SauerkrautLM-Multi-ColBERT-15m

This model is an ultra-compact Late Interaction retriever that leverages:

Pretraining with over 8.2 billion tokens in a two-phase approach (4.6B multilingual + 3.6B English tokens). Knowledge Distillation from state-of-the-art reranker models during pretraining. Extreme compression with just 15M parameters – optimized for edge deployment and resource-constrained environments.

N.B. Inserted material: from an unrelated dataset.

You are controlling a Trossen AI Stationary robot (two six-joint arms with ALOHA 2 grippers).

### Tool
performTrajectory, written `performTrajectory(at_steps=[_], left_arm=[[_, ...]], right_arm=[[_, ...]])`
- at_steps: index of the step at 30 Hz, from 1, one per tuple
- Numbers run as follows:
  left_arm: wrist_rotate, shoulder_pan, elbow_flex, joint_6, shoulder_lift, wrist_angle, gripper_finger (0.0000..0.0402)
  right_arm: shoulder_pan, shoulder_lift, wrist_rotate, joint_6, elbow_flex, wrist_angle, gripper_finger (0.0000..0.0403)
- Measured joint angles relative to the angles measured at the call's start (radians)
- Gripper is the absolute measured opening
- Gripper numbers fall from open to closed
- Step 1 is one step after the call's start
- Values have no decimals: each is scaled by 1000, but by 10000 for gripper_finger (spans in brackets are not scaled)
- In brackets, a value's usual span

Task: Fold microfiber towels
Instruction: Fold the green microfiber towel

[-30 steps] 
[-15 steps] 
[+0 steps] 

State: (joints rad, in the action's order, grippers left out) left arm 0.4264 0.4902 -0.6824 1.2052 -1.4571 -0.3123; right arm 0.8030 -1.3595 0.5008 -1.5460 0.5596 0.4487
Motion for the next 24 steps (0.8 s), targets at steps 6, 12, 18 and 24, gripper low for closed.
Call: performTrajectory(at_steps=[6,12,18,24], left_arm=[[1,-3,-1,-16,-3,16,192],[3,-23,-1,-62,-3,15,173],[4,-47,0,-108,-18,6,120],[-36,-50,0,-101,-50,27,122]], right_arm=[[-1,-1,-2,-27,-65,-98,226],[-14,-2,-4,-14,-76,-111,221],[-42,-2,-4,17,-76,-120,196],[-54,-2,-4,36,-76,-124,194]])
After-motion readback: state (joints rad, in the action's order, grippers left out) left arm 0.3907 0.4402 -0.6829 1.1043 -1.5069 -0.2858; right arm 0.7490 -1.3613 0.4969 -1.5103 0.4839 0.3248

🎯 Core Features and Innovations:

  • Two-Phase Pretraining Strategy:

    • Phase 1: 4,641,714,000 tokens of multilingual data covering 7 European languages
    • Phase 2: 3,620,166,317 tokens of high-quality English data for enhanced performance
    • Total: Over 8.2 billion tokens of pretrained knowledge
  • Advanced Knowledge Distillation: Learning from powerful reranker models throughout the pretraining process

  • Ultra-Efficient Architecture: With extreme parameter compression to just 15M, enabling deployment on edge devices and mobile platforms

💪 The Foundation Model: Tiny but Mighty

With 15 million parameters – that's less than 1/500th the size of some competing models – SauerkrautLM-Multi-ColBERT-15m represents the extreme frontier of efficient pretraining:

  • 500× smaller than 7B+ parameter models
  • 10× smaller than typical BERT models
  • Comparable to SBERT-scale encoders in size
  • Trained on 8.2 billion tokens

This ultra-compact architecture combined with pretraining creates a powerful foundation for downstream applications.

Model Overview

Model: VAGOsolutions/SauerkrautLM-Multi-ColBERT-15m
Type: Pretrained foundation model for Late Interaction retrieval
Architecture: PyLate / ColBERT (Late Interaction)
Languages: Multilingual (optimized for 7 European languages: German, English, Spanish, French, Italian, Dutch, Portuguese)
License: Apache 2.0
Model Size: 15M parameters Training Data: 8.2B tokens (4.6B multilingual + 3.6B English)

Model Description

  • Model Type: PyLate model with innovative Late Interaction architecture
  • Document Length: 2048 tokens (8× longer than traditional BERT models)
  • Query Length: 256 tokens (optimized for complex, multi-part queries)
  • Output Dimensionality: 128 tokens (efficient vector representation)
  • Similarity Function: MaxSim (enables precise token-level matching)
  • Training Method: Two-phase knowledge distillation from reranker models

Architecture

ColBERT(
  (0): Transformer(CompressedModernBertModel)
  (1): Dense(384 -> 128 dim, no bias)
)

🔬 Technical Innovations in Detail

Two-Phase Pretraining: Building Multilingual then English Excellence

Our 15M parameter model undergoes sophisticated two-phase pretraining:

Phase 1: Multilingual Foundation (4.6B tokens)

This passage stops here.